◆ **What is required**
Copy the lines from the start of the records below through the line containing "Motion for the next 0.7", both included, and leave out the pictures.

== Listed records ==

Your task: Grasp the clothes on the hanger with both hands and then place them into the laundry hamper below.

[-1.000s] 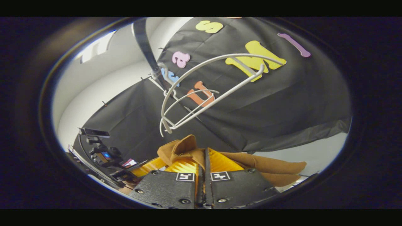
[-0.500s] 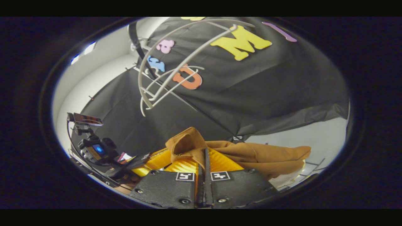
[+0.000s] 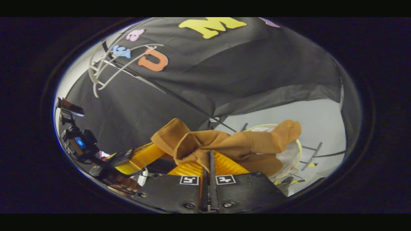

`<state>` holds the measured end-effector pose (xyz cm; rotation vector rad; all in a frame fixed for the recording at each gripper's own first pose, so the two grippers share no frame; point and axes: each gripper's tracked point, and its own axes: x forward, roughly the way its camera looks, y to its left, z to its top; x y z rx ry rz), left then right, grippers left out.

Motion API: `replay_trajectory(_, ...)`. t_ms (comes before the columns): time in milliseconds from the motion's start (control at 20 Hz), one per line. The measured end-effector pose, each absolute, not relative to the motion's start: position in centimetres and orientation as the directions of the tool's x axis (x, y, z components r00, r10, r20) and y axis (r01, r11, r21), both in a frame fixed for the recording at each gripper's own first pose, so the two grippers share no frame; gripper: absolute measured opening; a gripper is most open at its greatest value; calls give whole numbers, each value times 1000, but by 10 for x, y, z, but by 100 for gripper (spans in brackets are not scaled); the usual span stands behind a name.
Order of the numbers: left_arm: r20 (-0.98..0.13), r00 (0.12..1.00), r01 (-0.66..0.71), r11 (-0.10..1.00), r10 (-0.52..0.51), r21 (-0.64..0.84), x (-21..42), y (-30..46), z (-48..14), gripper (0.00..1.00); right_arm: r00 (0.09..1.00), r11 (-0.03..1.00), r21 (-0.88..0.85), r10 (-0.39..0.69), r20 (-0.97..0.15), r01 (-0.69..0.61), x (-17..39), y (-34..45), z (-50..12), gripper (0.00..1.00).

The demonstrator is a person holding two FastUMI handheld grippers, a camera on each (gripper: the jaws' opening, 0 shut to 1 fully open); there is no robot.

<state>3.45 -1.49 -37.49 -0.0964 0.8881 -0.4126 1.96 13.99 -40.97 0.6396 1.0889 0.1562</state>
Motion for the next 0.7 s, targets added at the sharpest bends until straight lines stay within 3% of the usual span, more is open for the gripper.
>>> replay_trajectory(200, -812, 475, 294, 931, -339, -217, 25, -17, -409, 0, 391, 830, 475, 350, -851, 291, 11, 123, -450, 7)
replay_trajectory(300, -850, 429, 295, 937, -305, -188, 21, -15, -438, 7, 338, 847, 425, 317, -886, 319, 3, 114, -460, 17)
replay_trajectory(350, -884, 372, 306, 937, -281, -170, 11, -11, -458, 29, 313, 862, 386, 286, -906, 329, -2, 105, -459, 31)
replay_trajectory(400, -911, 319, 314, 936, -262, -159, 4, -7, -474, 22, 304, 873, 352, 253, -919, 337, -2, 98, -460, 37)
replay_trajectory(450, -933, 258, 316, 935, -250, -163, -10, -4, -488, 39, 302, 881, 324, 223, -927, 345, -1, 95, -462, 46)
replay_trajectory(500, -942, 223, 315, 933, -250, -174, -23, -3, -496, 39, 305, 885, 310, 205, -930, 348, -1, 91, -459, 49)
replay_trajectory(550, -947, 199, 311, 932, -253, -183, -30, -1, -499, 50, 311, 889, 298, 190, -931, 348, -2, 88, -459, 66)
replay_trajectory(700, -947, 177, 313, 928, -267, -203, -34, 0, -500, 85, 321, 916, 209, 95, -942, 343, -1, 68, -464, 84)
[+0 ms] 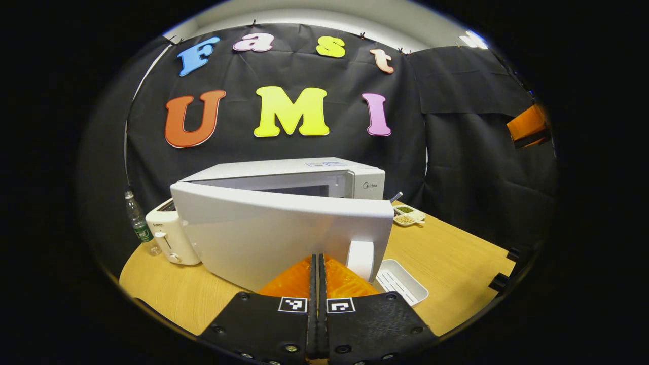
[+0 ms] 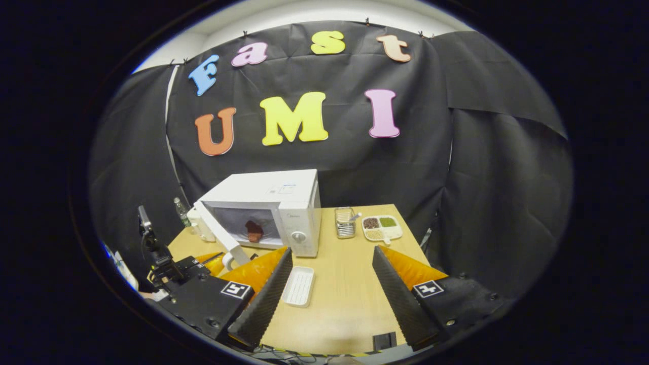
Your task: Open the microwave oven with the left hand, put the food in, and close the microwave oven.
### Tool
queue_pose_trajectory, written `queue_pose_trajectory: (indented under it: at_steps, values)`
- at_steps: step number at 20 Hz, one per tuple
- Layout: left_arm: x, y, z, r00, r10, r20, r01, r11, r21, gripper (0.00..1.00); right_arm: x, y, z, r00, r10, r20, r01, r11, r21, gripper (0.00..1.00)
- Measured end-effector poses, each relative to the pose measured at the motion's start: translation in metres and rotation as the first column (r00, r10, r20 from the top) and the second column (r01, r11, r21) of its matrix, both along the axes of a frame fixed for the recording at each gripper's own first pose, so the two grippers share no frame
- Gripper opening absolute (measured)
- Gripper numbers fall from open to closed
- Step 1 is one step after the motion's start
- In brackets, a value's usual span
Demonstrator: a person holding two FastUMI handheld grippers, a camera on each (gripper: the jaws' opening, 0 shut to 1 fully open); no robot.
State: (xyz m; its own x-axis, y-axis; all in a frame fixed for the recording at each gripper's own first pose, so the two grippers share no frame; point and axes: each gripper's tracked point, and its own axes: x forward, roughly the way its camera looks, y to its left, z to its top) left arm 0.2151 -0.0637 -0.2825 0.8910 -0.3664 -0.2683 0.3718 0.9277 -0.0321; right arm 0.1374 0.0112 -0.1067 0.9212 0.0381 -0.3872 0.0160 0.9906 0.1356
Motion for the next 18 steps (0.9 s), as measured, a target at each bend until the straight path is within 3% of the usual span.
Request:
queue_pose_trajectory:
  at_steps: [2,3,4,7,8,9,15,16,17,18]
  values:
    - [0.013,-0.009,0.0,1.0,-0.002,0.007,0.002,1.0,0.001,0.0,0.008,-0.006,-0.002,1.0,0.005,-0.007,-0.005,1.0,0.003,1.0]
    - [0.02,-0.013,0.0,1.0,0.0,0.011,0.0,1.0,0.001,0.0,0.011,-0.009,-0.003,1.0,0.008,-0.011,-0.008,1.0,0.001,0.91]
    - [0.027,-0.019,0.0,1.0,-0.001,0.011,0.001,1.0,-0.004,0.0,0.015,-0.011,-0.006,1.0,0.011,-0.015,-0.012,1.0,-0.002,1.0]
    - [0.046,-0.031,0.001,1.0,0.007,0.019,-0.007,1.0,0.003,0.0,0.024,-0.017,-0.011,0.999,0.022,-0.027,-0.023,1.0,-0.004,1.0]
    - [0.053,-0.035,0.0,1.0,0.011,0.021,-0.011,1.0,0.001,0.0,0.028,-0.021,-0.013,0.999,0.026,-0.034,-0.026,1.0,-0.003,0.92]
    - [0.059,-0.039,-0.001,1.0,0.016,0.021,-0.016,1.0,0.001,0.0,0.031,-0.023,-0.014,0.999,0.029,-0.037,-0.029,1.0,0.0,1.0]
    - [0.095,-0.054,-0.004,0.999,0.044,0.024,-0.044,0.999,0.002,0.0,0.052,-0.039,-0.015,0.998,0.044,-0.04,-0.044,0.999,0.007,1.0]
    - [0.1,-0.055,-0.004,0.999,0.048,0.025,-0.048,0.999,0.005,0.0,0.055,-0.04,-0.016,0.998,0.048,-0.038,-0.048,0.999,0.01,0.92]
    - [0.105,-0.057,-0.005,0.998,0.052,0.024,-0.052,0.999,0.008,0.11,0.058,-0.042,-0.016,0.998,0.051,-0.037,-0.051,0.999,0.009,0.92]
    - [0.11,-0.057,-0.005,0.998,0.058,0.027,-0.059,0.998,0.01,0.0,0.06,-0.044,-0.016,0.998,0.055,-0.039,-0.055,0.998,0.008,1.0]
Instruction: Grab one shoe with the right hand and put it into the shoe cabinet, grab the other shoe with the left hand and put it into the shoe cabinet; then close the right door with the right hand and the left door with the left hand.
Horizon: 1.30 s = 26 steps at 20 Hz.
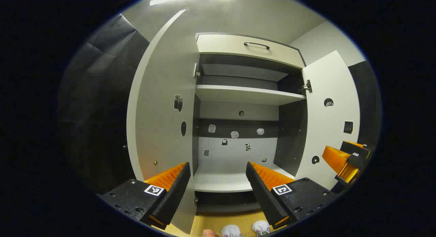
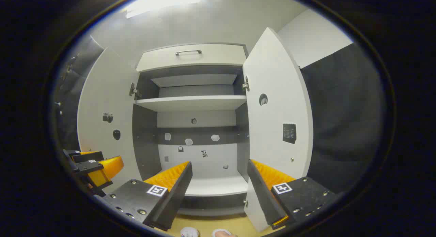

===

◆ **Exercise answer**
Your task: Grasp the clothes on the hanger with both hands and then place them into the laundry hamper below.

[-1.000s] 
[-0.500s] 
[+0.000s] 

`<state>` holds the measured end-effector pose (xyz cm; rotation vector rad; all in a frame fixed for the recording at each gripper's own first pose, so the two grippers share no frame; point and axes: each gripper's tracked point, and its own axes: x forward, roughly the way its camera looks, y to its left, z to its top; x y z rx ry rz), left then right, grippers left out.

Motion API: `replay_trajectory(_, ...)`. t_ms (comes before the columns): time in milliseconds from the motion's start (control at 20 Hz), one per line. The measured end-effector pose, each absolute, not relative to the motion's start: position in centimetres and orientation as the directions of the tool's x axis (x, y, z components r00, r10, r20) and y axis (r01, r11, r21), both in a frame fixed for the recording at each gripper's own first pose, so the two grippers share no frame; gripper: absolute measured opening; a gripper is most open at its greatest value; calls give whole numbers, each value times 1000, but by 10 for x, y, z, but by 100 for gripper (spans in brackets are not scaled); the usual span stands behind a name.
Order of the numbers: left_arm: r20 (-0.98..0.13), r00 (0.12..1.00), r01 (-0.66..0.71), r11 (-0.10..1.00), r10 (-0.52..0.51), r21 (-0.64..0.84), x (-21..42), y (-30..46), z (-48..14), gripper (0.00..1.00); right_arm: r00 (0.09..1.00), r11 (-0.03..1.00), r21 (-0.88..0.85), r10 (-0.39..0.69), r20 (-0.97..0.15), r01 (-0.69..0.61), x (-17..39), y (-34..45), z (-50..12), gripper (0.00..1.00).

The demonstrator is a person holding two FastUMI handheld grippers, a camera on each (gripper: the jaws' opening, 0 shut to 1 fully open); there is no robot.

<state>3.45 -1.49 -37.49 -0.0964 0.8881 -0.4126 1.96 13.99 -40.97 0.6396 1.0889 0.1562</state>
Motion for the next 0.7 s, targets added at the sharpest bends until straight lines stay within 3% of the usual span, more is open for the gripper.

This finishes the output for the exercise.